The world has become clogged with quality content. Netflix (NFLX -6.24%) makes so much of it that it's hard to keep up, and Amazon (AMZN -6.10%) throws in a bunch of highly regarded shows as a perk for people who pay for free two-day shipping. Add in HBO, the slew of top-tier programs offered on basic cable, and even the occasional quality program offered by the broadcast networks, and there's simply too much for most people to watch. And that's before a new streaming service from Walt Disney launches, which will have shows from the Marvel and Star Wars universes, as well as other big-budget efforts based on the company's intellectual property
That makes it very hard for any new show to garner much traction. It also makes the difference between a hit and a failure awfully hard to tell. Basically, creating top-tier TV has become a bit like bringing pie to an all-you-can-eat buffet. Sure, a few people may want a slice -- but many won't, and most won't even notice that you're there.
What is Apple doing?
The company has not made it entirely clear what it's going to do with billions of dollars worth of original content. There are rumors that the company will start a streaming service to take on Netflix, Amazon, Disney+, HBO, and the rest, but that actually seems not all that likely.
Instead, it's much more plausible that Apple intends to make video part of its streaming music service. The shows would be a sort of bonus for members, and a way to differentiate Apple Music from its near-identical rivals.
Both ideas are sort of terrible.

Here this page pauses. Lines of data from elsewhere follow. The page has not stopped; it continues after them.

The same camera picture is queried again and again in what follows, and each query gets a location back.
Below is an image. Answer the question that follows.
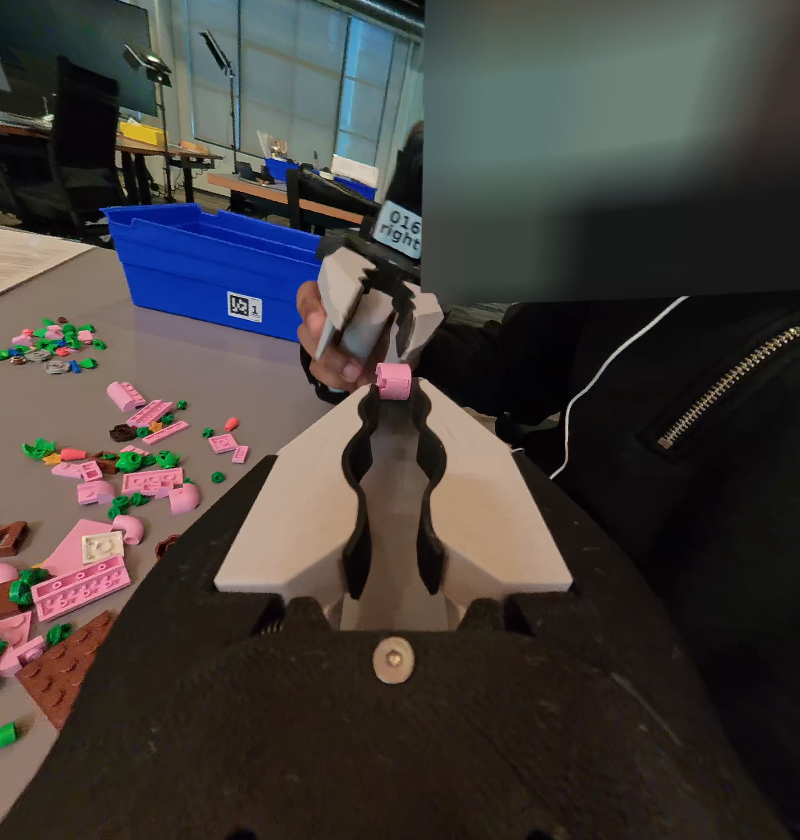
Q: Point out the person's right forearm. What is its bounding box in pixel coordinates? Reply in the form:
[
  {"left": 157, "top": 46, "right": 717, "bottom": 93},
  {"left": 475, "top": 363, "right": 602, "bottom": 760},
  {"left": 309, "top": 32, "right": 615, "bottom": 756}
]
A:
[{"left": 420, "top": 302, "right": 584, "bottom": 420}]

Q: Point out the white square plate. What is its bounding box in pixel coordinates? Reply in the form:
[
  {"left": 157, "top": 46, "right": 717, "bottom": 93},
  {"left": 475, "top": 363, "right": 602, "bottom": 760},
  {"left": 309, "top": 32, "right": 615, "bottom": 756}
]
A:
[{"left": 81, "top": 531, "right": 125, "bottom": 565}]

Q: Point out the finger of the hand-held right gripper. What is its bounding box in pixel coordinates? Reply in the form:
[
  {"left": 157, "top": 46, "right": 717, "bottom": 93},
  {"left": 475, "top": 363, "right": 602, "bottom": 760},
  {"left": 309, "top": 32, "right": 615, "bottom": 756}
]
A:
[
  {"left": 392, "top": 287, "right": 445, "bottom": 364},
  {"left": 314, "top": 251, "right": 374, "bottom": 362}
]

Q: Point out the black computer monitor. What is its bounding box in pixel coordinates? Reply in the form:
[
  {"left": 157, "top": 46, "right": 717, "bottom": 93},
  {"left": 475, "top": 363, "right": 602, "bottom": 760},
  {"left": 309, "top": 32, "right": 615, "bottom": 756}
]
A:
[{"left": 0, "top": 0, "right": 159, "bottom": 117}]

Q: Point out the wooden office desk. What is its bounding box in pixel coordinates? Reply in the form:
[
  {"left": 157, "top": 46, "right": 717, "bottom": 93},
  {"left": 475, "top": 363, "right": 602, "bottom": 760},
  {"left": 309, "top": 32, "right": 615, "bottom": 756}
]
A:
[{"left": 0, "top": 108, "right": 226, "bottom": 207}]

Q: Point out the heap of mixed tiny pieces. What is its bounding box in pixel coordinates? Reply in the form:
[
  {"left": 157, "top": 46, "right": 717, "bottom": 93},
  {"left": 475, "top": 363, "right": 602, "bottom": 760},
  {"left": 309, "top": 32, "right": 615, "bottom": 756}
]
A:
[{"left": 0, "top": 316, "right": 108, "bottom": 376}]

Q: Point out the pink round brick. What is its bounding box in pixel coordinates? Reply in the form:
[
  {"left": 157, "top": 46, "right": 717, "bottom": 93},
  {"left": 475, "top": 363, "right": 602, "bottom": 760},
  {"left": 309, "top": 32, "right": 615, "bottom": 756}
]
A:
[{"left": 376, "top": 362, "right": 415, "bottom": 401}]

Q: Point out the pile of small toy bricks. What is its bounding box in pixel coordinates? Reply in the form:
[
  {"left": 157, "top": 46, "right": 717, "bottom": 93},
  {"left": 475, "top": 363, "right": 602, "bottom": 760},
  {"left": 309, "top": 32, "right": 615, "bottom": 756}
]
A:
[{"left": 0, "top": 380, "right": 252, "bottom": 703}]

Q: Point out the person's right hand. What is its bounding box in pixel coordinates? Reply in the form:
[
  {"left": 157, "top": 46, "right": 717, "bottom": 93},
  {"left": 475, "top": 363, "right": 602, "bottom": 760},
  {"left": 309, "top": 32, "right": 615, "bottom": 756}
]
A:
[{"left": 297, "top": 282, "right": 381, "bottom": 394}]

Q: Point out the brown studded plate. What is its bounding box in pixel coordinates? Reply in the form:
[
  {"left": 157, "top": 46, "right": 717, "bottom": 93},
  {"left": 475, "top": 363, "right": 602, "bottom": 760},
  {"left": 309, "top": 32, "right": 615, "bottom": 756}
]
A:
[{"left": 16, "top": 610, "right": 116, "bottom": 731}]

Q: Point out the printed instruction sheet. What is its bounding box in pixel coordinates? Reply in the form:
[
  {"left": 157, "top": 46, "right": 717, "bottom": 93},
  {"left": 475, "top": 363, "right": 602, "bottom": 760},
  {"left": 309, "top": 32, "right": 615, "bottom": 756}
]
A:
[{"left": 0, "top": 223, "right": 98, "bottom": 303}]

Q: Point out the blue storage bin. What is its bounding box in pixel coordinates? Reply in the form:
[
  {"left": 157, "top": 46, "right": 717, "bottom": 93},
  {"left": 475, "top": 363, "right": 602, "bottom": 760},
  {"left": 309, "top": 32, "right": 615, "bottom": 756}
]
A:
[
  {"left": 265, "top": 156, "right": 379, "bottom": 201},
  {"left": 101, "top": 203, "right": 325, "bottom": 343}
]

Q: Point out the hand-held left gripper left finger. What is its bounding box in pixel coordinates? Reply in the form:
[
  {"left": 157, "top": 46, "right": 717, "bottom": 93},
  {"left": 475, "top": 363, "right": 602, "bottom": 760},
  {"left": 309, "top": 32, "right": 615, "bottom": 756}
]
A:
[{"left": 214, "top": 384, "right": 379, "bottom": 599}]

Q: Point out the person's black clothed body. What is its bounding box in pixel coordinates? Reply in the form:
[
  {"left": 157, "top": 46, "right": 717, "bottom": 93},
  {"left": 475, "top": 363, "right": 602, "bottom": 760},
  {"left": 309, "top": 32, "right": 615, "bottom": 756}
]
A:
[{"left": 505, "top": 289, "right": 800, "bottom": 840}]

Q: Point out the white cable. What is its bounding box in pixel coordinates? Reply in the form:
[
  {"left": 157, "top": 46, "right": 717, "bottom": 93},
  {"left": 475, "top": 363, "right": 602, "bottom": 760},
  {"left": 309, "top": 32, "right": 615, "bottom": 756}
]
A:
[{"left": 550, "top": 295, "right": 691, "bottom": 480}]

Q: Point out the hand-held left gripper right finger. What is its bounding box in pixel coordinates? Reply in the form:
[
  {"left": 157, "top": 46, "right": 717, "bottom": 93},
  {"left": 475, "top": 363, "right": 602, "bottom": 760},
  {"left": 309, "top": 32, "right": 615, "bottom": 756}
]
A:
[{"left": 412, "top": 377, "right": 575, "bottom": 609}]

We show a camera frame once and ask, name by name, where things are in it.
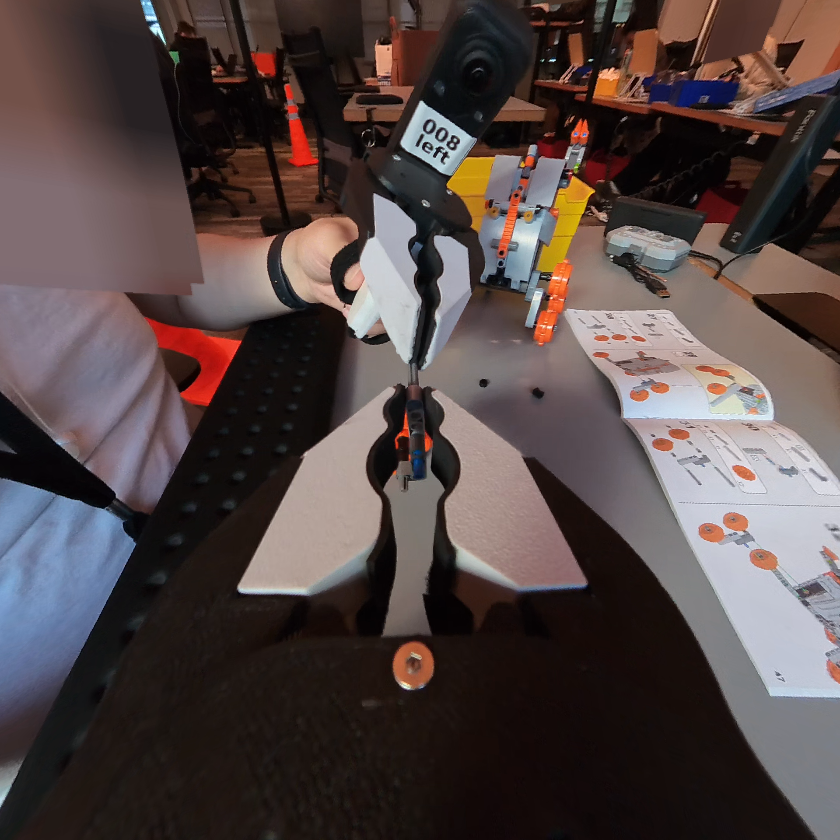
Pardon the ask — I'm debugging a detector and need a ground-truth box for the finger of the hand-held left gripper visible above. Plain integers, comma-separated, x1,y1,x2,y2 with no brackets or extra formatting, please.
415,231,476,370
358,193,427,367

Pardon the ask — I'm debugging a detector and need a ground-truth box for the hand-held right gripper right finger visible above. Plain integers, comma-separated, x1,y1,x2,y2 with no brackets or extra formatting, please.
423,386,589,636

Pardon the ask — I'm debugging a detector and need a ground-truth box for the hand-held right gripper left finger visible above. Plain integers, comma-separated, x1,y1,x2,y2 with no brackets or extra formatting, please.
236,386,403,634

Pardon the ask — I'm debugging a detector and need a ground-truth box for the small grey toy beam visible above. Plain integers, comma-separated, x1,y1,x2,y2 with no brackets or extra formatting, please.
394,386,434,493

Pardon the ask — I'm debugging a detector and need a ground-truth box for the person's left forearm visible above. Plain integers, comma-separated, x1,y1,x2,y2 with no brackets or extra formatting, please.
128,233,283,332

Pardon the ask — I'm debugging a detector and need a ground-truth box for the person's left hand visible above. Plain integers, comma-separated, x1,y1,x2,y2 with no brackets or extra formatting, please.
289,217,368,311

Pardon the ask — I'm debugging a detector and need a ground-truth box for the yellow plastic bin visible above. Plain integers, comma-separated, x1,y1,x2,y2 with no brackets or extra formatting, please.
448,156,595,247

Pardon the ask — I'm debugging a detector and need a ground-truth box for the grey orange toy robot model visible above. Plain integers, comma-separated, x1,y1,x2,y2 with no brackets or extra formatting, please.
481,117,588,347

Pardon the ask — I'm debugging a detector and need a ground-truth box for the black wristband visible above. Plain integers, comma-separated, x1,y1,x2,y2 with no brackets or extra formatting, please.
266,228,309,311

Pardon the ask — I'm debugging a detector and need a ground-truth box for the cardboard box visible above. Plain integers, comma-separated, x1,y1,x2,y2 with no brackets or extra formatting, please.
390,29,441,88

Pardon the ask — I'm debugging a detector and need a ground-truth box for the black perforated panel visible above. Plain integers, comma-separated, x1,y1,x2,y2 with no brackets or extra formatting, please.
0,307,358,837

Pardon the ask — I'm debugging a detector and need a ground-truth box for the orange traffic cone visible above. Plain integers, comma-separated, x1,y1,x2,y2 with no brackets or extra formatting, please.
282,83,320,168

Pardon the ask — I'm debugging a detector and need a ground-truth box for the black office chair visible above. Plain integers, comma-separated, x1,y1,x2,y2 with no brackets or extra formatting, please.
281,28,368,211
167,33,257,217

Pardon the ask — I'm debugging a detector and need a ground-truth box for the red storage bin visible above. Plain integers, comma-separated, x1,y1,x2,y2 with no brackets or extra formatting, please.
535,138,631,188
696,182,749,227

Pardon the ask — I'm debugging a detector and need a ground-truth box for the orange plastic chair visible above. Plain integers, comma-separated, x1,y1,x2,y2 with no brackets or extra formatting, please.
143,317,245,406

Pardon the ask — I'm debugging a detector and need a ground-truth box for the grey toy control box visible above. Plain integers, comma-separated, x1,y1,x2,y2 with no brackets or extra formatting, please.
604,224,693,266

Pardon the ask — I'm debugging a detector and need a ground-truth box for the open instruction booklet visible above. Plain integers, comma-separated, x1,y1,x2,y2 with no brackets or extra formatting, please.
563,307,840,698

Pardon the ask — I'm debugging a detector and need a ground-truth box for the black flat case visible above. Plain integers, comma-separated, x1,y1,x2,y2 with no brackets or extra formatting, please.
602,196,708,245

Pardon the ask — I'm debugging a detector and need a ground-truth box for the long wooden table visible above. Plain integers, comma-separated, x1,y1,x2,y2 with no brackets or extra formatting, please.
532,77,840,139

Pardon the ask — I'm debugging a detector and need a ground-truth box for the person's white shirt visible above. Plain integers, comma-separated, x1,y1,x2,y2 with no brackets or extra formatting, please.
0,282,204,788

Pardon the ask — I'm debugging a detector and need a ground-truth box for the blue storage bin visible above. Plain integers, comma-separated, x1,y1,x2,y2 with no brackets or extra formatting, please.
650,79,739,109

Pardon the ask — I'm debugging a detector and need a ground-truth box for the black monitor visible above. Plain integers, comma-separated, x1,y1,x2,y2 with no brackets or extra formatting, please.
718,94,840,256

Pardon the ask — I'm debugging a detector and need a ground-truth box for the black usb cable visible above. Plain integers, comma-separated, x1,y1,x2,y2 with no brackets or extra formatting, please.
613,252,670,298

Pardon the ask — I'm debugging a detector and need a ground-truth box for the black shoulder strap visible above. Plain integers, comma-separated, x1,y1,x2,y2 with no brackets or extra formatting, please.
0,390,148,542

Apple -- even with its huge customer base -- lacks the intellectual property to build its own streaming service. It could certainly create a few good shows, but that would not be enough to get customers to sign up when so many rivals offer so much more.
Video as a bonus for Apple Music subscribers also seems like a waste. It's very hard to get attention for a new show on a fledgling platform. Amazon has proven that: It gives its service away as a throw-in for its free shipping deal, and even so its award-winning prestigious shows barely have any audience.
Transparent, an Emmy winner, was watched by 1.49 million people between Sept 21. and May 2 according to data cited by Variety. Even Man in the High Castle -- Amazon Prime Video's highest-rated show at the time (the 2016 TV season) -- only lured in 3.44 million viewers during the entire TV season.
Those numbers would make High Castle a hit by cable standards, and canceled if it aired on a network. Transparent wouldn't have made a second week on a network, and it would be an iffy proposition on any major channel.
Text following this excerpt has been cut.